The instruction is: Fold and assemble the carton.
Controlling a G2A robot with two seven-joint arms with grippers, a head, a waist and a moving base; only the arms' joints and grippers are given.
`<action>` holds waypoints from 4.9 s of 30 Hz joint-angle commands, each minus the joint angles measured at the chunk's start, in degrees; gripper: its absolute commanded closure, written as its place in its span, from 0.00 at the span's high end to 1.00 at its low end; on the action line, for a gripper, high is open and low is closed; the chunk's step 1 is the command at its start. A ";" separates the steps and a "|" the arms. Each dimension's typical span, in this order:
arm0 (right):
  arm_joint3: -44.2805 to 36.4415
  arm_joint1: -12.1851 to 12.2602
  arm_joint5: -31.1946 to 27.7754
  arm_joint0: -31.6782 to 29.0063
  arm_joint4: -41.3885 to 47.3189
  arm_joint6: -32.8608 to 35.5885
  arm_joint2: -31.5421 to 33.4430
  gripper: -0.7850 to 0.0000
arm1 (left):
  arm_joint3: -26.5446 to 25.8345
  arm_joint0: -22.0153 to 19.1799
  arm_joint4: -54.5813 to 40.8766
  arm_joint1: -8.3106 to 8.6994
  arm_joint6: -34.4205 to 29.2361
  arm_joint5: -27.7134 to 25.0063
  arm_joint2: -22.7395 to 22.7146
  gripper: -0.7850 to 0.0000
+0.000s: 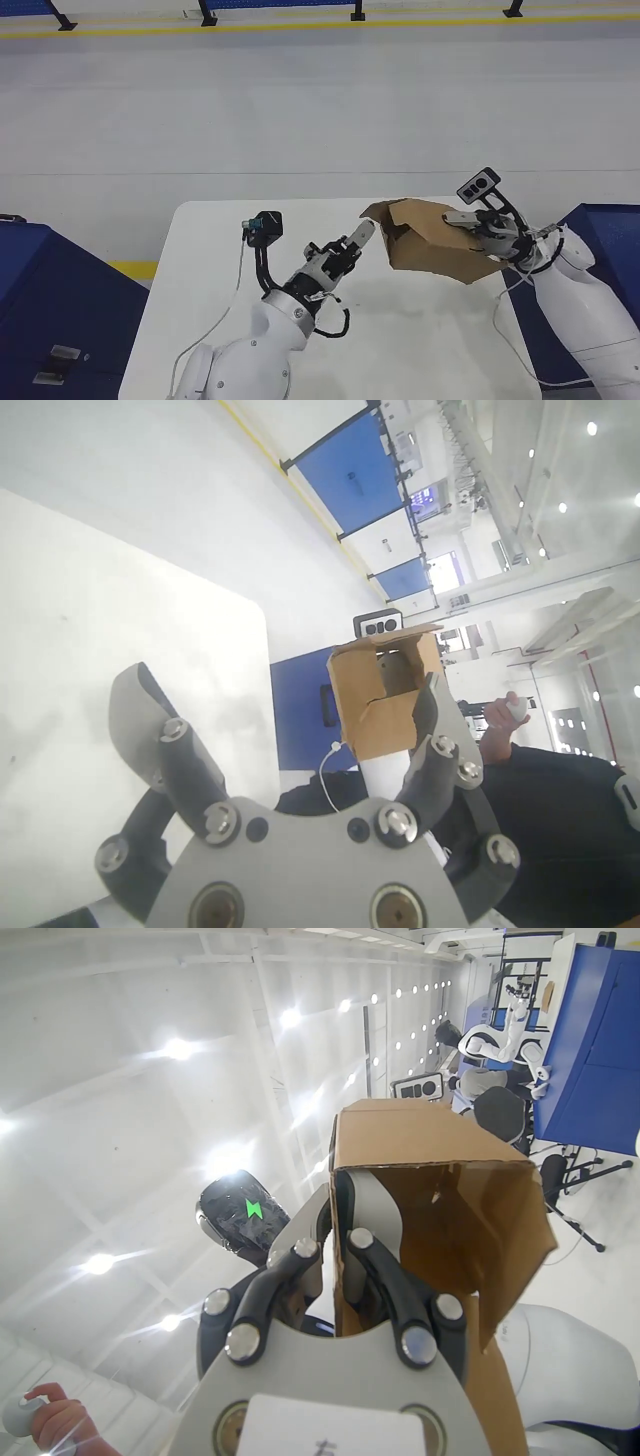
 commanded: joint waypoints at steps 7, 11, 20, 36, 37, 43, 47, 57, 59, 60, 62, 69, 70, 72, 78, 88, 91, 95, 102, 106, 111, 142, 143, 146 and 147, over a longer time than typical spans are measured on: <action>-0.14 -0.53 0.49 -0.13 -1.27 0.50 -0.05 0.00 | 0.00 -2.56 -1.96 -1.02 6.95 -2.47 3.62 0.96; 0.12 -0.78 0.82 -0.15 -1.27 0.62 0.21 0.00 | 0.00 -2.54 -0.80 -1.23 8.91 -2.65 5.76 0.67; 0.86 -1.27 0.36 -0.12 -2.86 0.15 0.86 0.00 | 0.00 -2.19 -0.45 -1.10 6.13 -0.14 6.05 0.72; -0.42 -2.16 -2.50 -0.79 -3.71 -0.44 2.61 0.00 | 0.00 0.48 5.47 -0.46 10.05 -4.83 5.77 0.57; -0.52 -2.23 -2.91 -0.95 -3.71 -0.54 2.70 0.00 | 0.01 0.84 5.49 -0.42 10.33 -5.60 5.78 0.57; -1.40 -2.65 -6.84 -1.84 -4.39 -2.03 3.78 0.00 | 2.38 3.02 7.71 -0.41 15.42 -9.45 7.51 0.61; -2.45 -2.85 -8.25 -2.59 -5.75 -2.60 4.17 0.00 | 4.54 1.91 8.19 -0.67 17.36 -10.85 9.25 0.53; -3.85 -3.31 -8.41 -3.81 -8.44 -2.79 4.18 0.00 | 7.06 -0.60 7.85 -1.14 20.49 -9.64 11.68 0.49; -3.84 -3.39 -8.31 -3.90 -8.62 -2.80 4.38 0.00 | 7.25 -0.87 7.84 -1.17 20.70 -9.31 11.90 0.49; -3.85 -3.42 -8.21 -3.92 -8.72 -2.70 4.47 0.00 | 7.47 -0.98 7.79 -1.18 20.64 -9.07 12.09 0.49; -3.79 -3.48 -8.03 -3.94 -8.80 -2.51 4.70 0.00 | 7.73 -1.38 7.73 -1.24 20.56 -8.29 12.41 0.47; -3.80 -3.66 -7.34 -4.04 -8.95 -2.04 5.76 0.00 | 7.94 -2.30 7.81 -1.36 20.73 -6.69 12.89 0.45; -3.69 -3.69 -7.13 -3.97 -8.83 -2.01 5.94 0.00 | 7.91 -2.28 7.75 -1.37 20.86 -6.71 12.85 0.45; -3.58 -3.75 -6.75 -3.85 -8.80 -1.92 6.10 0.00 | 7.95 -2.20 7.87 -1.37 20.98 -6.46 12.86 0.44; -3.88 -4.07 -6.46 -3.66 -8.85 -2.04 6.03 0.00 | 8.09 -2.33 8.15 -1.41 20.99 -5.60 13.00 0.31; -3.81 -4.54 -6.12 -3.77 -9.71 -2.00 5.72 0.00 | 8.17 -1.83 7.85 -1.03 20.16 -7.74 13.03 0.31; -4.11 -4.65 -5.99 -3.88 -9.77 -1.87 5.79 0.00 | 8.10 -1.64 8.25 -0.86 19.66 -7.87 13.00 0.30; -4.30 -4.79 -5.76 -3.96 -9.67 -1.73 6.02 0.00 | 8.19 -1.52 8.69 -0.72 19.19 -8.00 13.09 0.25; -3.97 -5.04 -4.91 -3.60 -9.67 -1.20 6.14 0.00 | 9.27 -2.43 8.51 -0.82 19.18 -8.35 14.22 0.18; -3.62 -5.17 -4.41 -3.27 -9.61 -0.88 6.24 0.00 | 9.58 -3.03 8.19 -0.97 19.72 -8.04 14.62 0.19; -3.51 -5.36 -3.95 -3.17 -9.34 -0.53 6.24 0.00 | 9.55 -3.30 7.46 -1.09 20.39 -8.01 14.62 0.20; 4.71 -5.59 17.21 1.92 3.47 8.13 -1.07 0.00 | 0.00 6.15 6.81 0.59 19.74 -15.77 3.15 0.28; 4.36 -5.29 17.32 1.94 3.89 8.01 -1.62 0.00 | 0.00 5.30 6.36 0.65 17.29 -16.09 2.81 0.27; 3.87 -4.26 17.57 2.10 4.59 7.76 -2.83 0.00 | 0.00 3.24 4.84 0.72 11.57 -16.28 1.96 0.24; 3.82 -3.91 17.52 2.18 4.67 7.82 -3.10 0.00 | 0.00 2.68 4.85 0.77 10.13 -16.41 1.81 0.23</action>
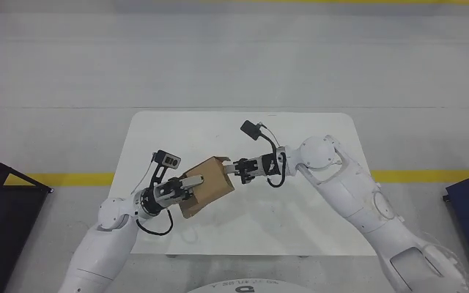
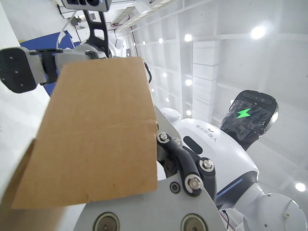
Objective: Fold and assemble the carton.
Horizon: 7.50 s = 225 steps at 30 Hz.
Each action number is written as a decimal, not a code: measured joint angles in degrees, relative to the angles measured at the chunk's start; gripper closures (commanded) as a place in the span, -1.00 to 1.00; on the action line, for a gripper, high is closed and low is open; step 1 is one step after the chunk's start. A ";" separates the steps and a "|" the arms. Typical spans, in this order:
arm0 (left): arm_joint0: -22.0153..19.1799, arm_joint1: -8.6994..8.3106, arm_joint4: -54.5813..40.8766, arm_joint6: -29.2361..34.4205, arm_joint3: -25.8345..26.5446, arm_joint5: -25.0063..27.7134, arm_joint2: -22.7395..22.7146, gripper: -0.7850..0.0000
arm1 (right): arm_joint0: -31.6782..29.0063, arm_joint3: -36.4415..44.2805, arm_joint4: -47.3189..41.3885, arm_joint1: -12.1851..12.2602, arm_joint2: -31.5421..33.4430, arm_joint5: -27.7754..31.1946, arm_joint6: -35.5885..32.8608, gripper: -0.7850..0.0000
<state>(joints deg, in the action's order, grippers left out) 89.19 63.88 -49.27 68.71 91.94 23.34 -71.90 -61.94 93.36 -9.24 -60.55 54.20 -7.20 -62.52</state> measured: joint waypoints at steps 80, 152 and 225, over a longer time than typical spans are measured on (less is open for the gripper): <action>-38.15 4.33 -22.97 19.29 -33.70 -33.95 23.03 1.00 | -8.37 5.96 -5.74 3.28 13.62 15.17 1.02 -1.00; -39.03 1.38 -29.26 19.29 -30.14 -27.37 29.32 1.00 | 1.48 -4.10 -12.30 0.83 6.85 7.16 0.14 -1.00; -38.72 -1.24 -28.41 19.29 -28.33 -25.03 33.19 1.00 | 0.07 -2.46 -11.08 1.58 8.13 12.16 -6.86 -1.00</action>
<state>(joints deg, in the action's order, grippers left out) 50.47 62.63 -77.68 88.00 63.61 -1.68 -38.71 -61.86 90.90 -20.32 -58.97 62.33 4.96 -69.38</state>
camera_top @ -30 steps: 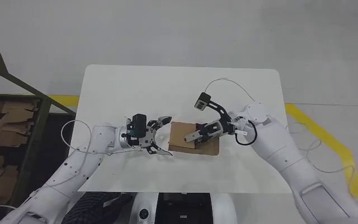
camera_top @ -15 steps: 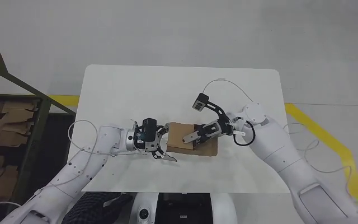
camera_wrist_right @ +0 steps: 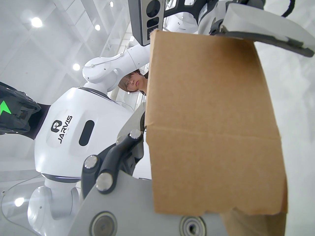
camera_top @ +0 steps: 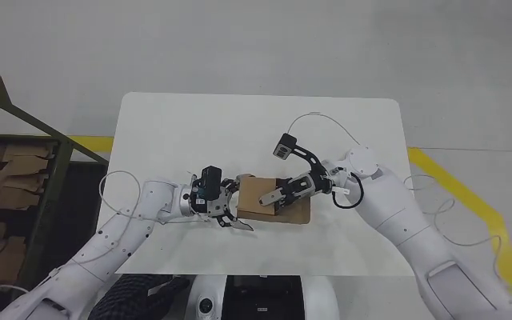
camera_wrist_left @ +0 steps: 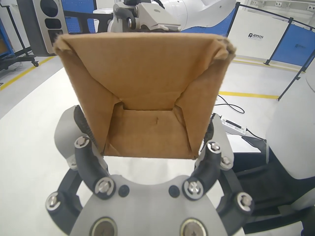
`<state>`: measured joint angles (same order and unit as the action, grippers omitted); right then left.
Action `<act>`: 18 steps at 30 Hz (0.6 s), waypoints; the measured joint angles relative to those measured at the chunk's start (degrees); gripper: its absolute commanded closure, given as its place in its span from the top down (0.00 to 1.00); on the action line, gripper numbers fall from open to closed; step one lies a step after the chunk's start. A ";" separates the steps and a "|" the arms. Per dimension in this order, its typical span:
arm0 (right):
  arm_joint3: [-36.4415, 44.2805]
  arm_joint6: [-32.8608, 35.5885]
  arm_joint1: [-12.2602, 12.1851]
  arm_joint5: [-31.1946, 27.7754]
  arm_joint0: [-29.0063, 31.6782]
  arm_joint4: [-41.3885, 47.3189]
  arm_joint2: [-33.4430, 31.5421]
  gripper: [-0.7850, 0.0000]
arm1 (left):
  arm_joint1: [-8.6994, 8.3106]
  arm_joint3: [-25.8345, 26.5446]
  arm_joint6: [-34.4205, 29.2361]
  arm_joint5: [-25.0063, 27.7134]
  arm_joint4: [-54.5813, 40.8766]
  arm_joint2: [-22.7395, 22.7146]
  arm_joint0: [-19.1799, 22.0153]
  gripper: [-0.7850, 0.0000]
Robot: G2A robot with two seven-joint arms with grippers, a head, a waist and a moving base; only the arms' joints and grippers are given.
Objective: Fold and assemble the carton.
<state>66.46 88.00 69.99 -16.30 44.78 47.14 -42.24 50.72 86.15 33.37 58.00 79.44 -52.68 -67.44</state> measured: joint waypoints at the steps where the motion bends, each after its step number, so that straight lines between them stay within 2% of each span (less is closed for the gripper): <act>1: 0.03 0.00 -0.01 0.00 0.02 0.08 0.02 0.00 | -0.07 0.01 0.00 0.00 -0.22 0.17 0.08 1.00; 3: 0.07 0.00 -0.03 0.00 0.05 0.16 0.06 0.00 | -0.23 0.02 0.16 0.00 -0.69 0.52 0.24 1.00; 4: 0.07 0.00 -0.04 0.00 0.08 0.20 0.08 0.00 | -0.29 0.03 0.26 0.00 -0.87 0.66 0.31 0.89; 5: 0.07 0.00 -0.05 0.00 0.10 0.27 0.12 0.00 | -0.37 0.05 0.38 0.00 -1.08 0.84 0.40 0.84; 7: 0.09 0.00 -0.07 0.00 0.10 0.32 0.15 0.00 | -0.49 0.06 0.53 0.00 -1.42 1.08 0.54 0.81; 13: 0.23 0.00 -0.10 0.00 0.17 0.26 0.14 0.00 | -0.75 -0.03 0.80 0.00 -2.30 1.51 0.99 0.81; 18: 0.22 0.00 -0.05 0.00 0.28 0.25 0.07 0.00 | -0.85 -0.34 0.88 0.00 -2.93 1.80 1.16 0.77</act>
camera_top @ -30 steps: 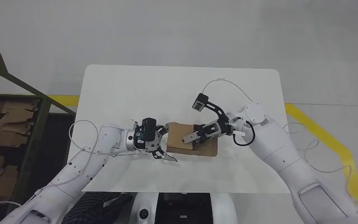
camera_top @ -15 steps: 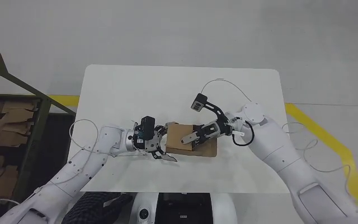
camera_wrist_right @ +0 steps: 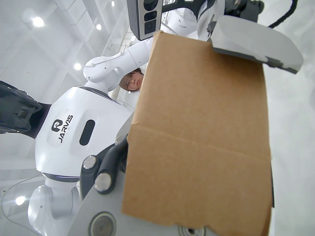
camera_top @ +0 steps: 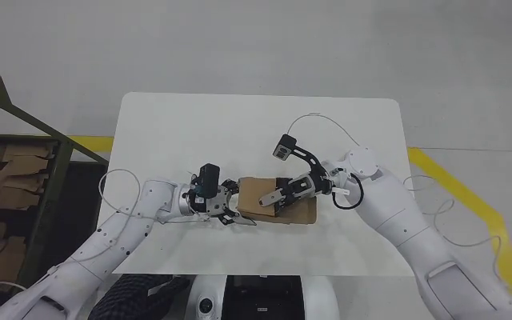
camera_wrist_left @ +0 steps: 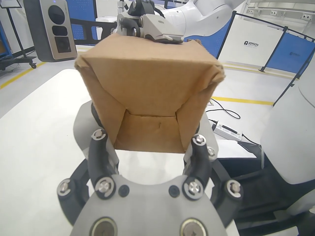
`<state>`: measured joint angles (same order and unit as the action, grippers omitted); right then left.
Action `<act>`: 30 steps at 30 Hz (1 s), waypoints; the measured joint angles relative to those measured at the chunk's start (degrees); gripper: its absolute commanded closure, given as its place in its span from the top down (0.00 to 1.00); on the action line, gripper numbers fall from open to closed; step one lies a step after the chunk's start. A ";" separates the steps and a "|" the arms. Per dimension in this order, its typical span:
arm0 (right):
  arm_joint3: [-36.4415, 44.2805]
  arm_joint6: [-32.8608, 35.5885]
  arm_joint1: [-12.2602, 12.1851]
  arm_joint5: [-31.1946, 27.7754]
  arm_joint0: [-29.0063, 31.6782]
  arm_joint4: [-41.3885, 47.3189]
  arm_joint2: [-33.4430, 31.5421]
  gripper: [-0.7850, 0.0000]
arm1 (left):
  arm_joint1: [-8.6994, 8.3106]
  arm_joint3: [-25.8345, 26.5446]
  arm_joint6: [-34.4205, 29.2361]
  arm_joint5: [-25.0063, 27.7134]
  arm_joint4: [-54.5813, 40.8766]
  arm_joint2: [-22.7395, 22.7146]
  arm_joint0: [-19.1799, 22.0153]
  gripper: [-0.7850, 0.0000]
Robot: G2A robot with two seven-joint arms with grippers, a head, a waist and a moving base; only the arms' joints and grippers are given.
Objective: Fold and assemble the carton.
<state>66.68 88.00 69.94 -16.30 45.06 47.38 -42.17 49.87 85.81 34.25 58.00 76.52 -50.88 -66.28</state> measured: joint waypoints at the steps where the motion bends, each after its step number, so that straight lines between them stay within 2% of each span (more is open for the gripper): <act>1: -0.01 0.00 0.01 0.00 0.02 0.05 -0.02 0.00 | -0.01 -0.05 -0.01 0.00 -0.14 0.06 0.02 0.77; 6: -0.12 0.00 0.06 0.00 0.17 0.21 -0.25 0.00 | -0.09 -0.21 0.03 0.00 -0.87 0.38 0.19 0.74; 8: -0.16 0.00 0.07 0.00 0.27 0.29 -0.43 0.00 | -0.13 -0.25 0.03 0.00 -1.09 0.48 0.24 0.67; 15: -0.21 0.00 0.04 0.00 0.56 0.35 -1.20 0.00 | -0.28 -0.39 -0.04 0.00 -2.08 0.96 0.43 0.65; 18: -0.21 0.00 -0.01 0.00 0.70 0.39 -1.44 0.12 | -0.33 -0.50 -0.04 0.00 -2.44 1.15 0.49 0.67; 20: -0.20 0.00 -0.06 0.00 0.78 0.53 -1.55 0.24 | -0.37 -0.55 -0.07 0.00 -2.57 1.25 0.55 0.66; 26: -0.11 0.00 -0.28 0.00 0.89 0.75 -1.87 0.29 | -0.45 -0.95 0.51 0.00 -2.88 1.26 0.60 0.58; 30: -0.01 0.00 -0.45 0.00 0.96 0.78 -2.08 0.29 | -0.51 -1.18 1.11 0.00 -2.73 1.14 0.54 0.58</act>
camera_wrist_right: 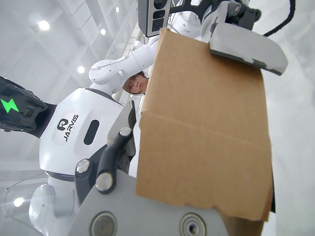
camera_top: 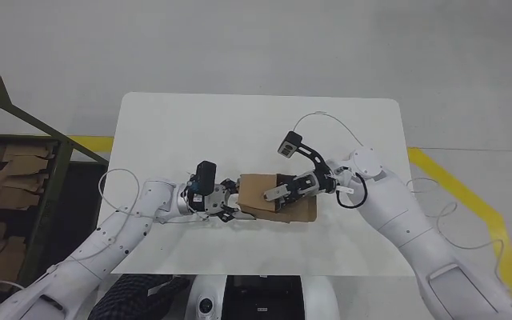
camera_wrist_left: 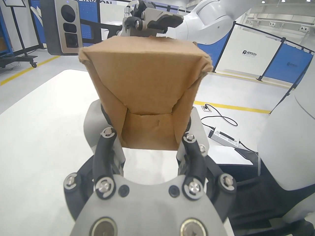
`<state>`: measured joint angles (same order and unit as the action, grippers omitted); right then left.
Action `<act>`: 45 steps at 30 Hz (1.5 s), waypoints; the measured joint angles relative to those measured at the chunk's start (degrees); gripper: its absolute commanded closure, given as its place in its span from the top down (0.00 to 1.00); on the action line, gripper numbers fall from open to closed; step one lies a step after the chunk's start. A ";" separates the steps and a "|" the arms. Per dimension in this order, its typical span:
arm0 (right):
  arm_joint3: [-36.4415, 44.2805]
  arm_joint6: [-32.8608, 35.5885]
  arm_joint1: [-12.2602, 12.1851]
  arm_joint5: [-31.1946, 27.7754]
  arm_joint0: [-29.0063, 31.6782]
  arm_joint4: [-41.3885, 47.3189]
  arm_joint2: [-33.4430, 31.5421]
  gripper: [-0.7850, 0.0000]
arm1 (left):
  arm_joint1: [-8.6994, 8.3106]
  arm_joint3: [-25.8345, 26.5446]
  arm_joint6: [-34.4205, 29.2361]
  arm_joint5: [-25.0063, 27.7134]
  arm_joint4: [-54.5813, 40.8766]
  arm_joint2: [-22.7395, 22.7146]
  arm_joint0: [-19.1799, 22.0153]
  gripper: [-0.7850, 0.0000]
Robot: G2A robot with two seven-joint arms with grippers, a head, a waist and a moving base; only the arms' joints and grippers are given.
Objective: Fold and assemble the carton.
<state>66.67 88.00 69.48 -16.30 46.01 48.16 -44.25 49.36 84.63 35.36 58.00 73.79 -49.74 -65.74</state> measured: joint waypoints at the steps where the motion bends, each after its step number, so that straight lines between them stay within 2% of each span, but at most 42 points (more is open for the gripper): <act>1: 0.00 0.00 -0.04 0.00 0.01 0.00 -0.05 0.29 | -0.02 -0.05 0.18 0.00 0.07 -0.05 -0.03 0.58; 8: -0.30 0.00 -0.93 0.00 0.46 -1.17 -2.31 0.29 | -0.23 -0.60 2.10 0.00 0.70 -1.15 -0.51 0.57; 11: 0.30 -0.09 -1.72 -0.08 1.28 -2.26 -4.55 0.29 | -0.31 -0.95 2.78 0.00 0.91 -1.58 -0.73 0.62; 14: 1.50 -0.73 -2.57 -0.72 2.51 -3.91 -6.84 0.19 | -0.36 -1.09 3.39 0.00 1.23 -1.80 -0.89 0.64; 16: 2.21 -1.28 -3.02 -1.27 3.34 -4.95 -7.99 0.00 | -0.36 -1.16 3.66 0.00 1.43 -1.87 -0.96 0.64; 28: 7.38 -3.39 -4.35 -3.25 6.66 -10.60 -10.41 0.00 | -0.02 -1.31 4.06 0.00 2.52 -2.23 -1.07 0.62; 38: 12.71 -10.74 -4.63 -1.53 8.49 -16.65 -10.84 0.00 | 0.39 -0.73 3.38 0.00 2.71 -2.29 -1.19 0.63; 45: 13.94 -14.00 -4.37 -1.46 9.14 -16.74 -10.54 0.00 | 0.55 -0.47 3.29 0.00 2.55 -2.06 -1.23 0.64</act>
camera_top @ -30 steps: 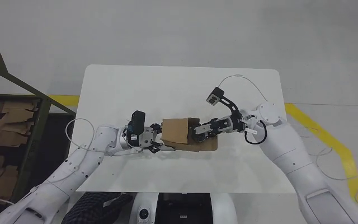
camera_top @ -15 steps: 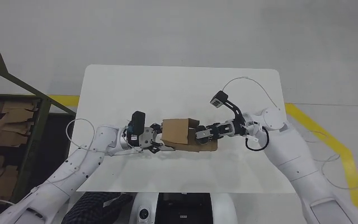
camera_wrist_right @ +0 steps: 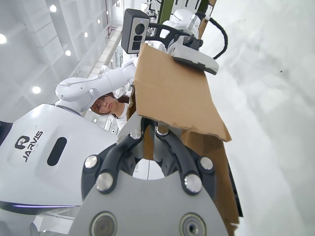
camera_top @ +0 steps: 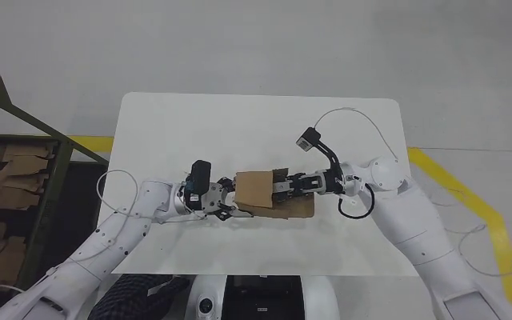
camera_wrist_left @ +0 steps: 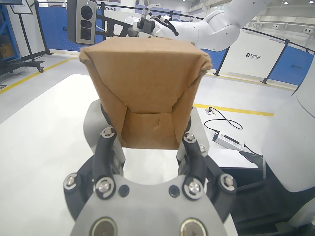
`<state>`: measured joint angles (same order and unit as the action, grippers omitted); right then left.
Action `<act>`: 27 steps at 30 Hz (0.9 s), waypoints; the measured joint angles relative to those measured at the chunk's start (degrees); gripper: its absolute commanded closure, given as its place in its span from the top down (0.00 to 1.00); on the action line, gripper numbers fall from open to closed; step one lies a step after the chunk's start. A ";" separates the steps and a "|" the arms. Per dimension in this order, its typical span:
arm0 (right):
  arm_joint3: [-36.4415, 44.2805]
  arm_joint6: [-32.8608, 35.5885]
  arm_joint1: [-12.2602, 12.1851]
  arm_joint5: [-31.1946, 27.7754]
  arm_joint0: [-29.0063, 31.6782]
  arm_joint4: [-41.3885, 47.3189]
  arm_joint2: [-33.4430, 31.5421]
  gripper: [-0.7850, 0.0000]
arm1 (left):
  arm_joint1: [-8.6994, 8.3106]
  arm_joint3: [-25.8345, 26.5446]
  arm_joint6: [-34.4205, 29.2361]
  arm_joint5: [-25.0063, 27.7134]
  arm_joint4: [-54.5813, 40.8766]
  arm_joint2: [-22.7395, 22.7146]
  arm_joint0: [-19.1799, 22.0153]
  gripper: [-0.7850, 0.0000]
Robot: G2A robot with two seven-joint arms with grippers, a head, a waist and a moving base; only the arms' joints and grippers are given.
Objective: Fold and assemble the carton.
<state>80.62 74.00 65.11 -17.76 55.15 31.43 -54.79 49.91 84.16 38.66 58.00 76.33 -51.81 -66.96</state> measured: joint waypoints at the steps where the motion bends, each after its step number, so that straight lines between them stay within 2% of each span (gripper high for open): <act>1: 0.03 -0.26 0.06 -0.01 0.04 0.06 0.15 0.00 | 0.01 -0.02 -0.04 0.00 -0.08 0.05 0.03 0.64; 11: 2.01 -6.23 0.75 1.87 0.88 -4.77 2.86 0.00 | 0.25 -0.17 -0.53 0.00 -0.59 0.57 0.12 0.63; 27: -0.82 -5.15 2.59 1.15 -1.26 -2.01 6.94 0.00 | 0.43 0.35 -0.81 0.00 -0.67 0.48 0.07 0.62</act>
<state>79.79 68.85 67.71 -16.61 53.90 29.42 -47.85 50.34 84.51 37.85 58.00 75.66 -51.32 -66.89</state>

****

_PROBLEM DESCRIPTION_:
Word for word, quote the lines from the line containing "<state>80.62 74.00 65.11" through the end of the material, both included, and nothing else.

_RESULT OF THE TASK_:
<state>80.62 74.00 65.11 -17.76 55.15 31.43 -54.79 49.91 84.16 38.66 58.00 76.33 -51.81 -66.96</state> measured: joint waypoints at the steps where the motion bends, each after its step number, so that straight lines between them stay within 2% of each span (gripper high for open): <act>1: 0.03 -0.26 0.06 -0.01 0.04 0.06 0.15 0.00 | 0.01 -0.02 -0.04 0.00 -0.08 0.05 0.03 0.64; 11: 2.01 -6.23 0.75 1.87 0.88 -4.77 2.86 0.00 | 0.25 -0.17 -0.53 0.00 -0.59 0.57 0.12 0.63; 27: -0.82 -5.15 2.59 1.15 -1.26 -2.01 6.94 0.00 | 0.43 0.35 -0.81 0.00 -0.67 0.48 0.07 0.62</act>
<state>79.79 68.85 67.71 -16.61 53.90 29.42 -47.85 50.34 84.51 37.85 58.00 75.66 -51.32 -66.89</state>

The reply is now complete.